▶ **WHAT IS REQUIRED**: Where the data below shows a picture, leave that picture out and copy the rest exactly.

▶ **INFORMATION PROVIDED**:
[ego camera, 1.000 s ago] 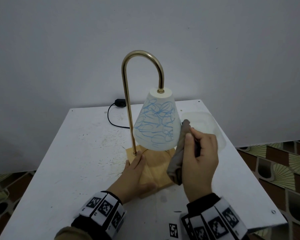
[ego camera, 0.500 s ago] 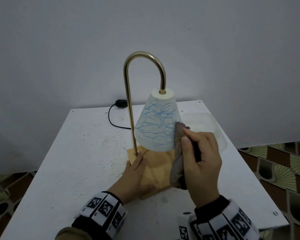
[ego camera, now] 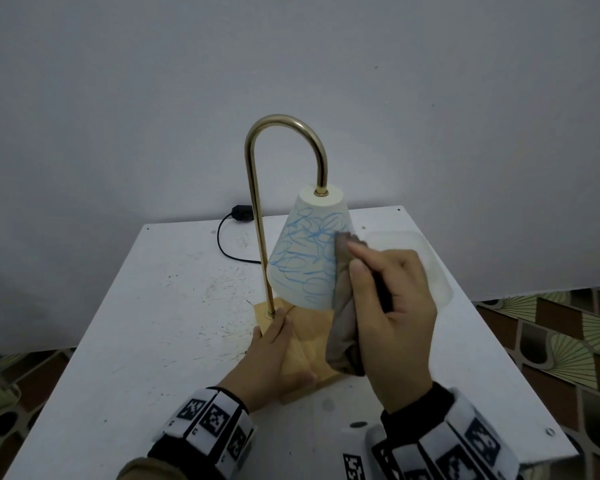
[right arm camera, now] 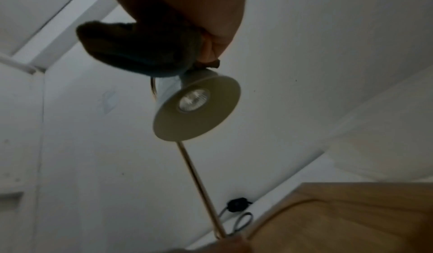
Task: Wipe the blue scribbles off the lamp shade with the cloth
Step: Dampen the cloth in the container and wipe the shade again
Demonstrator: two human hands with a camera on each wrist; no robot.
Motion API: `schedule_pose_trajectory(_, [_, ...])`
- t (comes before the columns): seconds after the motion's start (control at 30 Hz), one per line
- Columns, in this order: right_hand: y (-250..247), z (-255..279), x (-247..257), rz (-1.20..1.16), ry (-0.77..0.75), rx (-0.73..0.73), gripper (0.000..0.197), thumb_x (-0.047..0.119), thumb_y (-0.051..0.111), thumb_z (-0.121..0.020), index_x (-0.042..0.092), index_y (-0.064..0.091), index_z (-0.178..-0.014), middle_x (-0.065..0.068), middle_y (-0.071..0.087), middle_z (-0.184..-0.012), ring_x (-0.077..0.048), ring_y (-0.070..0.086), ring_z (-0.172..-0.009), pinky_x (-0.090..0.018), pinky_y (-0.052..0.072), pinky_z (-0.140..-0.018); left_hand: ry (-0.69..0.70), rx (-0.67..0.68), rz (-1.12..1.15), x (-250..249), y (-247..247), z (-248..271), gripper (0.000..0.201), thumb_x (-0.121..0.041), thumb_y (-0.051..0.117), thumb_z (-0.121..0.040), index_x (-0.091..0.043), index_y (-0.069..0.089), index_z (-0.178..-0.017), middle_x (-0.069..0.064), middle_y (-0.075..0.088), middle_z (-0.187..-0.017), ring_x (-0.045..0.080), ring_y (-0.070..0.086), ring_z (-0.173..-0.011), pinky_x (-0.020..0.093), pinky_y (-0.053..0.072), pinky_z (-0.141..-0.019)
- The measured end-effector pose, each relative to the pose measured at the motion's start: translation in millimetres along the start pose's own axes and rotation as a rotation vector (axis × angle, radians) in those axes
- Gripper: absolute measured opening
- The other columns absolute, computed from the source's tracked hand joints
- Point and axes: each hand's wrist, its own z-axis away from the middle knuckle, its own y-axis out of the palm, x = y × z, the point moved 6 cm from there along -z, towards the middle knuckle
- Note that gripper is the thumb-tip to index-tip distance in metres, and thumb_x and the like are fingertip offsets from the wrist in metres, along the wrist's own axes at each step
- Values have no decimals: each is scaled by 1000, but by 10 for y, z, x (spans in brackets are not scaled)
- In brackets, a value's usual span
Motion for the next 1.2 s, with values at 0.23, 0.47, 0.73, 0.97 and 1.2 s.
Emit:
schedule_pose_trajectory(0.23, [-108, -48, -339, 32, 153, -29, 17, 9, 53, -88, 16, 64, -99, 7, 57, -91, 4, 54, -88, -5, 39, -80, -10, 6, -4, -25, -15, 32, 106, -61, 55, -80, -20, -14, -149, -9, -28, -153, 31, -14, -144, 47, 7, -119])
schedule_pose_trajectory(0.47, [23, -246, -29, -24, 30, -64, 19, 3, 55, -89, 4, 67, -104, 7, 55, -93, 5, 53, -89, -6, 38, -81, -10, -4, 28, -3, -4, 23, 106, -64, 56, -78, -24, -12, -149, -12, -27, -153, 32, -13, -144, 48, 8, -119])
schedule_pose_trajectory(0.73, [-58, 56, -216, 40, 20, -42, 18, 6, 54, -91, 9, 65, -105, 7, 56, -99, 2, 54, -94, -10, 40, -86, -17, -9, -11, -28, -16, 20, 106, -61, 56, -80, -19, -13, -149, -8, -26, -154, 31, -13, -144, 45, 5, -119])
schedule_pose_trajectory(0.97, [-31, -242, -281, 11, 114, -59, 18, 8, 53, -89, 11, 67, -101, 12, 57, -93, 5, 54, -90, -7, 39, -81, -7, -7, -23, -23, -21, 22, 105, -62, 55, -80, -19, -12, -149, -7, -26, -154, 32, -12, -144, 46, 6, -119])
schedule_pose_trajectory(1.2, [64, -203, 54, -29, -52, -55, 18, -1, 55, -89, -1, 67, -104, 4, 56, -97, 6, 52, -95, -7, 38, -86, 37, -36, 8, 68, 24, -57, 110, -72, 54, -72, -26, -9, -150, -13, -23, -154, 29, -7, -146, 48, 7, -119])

▶ **EXPECTED OUTPUT**:
[ego camera, 1.000 s ago] 
[ego camera, 0.500 s ago] 
[ego camera, now] 
[right arm camera, now] 
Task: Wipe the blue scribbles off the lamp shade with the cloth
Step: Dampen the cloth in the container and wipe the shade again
Demonstrator: two human hands with a camera on each wrist; no robot.
Motion API: `schedule_pose_trajectory(_, [_, ...])`
- t (comes before the columns): seconds after the motion's start (control at 30 Hz), one per line
- Columns, in this order: right_hand: y (-250..247), z (-255..279), x (-247..257), rz (-1.20..1.16), ry (-0.77..0.75), rx (-0.73..0.73), gripper (0.000..0.197), thumb_x (-0.047..0.119), thumb_y (-0.051..0.111), thumb_z (-0.121..0.020), index_x (-0.042..0.092), index_y (-0.064..0.091), index_z (-0.178..-0.014), middle_x (-0.065..0.068), middle_y (-0.071..0.087), middle_z (-0.184..-0.012), ring_x (-0.077..0.048), ring_y (-0.070..0.086), ring_z (-0.172..-0.009), pinky_x (-0.090..0.018), pinky_y (-0.052..0.072), pinky_z (-0.140..-0.018); left_hand: ry (-0.69..0.70), rx (-0.67..0.68), rz (-1.12..1.15), x (-250..249), y (-247..247), z (-248..271), gripper (0.000..0.201), thumb_x (-0.121..0.041), thumb_y (-0.051..0.117), thumb_z (-0.121..0.040), index_x (-0.091..0.043), index_y (-0.069..0.089), index_z (-0.178..-0.017), middle_x (-0.069..0.064), middle_y (-0.075..0.088), middle_z (-0.187..-0.017), ring_x (-0.045..0.080), ring_y (-0.070..0.086), ring_z (-0.173..-0.011), pinky_x (-0.020..0.093), pinky_y (-0.053..0.072), pinky_z (-0.141..-0.019)
- The measured end-effector pose, each relative to the pose measured at the motion's start: translation in millimetres along the start pose's own axes and rotation as a rotation vector (axis × angle, radians) in those axes
- Gripper: absolute measured opening
- The other columns absolute, computed from the source's tracked hand joints
- Point and axes: each hand's wrist, its own z-axis away from the middle knuckle, its own y-axis out of the palm, x = y × z, the point moved 6 cm from there along -z, towards the middle knuckle
- Note that gripper is the thumb-tip to index-tip distance in metres, and thumb_x and the like are fingertip offsets from the wrist in metres, along the wrist's own axes at each step
- Values have no decimals: each is scaled by 1000, but by 10 for y, z, x (spans in brackets are not scaled)
- In brackets, a value's usual span
Motion for the next 1.2 s, with values at 0.23, 0.47, 0.73, 0.97 and 1.2 s.
Emit:
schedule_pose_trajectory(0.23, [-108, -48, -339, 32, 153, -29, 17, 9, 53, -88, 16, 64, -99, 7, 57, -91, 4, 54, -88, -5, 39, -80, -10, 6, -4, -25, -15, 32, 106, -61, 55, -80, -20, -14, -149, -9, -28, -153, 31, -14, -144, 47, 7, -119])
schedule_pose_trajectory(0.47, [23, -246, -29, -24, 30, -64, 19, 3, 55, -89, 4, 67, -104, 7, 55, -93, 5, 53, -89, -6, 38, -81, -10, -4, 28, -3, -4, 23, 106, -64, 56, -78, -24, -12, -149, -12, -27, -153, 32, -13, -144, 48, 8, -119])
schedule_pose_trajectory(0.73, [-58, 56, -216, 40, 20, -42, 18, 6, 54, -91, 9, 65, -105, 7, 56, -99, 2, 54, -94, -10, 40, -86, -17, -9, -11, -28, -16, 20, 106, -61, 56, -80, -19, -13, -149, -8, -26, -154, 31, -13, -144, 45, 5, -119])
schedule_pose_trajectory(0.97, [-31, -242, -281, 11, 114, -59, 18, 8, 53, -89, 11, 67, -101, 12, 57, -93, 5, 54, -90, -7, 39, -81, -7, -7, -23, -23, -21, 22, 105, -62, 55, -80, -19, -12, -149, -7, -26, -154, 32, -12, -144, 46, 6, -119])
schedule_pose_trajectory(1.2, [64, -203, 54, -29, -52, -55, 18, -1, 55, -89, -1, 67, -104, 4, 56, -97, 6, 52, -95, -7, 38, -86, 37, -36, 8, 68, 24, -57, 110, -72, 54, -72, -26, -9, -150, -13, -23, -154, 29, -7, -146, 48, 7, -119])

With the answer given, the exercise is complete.